▸ **Exercise details**
The span to be transcribed begins with the line that contains "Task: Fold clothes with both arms" and ends with the last line of the listing; copy it exactly and include nothing else.

BEGIN

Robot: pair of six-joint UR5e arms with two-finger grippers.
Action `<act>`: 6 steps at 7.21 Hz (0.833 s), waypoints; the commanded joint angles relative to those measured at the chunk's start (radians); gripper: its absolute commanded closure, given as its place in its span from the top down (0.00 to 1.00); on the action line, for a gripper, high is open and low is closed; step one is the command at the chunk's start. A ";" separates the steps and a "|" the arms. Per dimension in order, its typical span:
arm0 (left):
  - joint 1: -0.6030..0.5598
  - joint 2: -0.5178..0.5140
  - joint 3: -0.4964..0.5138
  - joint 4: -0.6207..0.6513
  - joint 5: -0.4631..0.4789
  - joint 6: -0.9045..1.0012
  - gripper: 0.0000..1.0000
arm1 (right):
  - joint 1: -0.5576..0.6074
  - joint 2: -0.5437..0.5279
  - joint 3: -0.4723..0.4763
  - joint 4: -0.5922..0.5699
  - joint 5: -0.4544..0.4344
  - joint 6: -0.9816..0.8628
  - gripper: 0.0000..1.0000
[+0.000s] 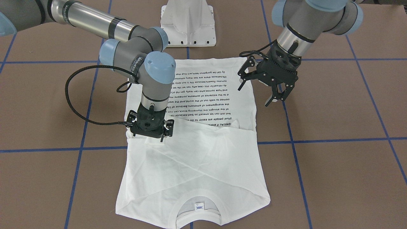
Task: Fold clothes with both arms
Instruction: 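Release the sleeve with the left gripper while the right gripper moves over the shirt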
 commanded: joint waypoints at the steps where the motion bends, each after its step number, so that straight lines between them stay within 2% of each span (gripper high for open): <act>1: -0.001 0.003 0.000 0.000 -0.001 -0.011 1.00 | -0.017 0.044 -0.049 -0.010 -0.018 0.002 1.00; 2: -0.001 0.016 -0.009 0.000 -0.001 -0.013 1.00 | -0.020 0.073 -0.104 -0.010 -0.019 0.002 1.00; 6: 0.003 0.023 -0.014 -0.002 0.000 -0.013 1.00 | -0.055 0.078 -0.126 -0.013 -0.055 0.017 1.00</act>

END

▸ **Answer box**
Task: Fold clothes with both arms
Instruction: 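Release the sleeve with the left gripper while the right gripper moves over the shirt
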 commanded: joint waypoints at the steps where the motion bends, each after its step number, so that straight lines between them stay within 2% of each span (gripper high for open): <act>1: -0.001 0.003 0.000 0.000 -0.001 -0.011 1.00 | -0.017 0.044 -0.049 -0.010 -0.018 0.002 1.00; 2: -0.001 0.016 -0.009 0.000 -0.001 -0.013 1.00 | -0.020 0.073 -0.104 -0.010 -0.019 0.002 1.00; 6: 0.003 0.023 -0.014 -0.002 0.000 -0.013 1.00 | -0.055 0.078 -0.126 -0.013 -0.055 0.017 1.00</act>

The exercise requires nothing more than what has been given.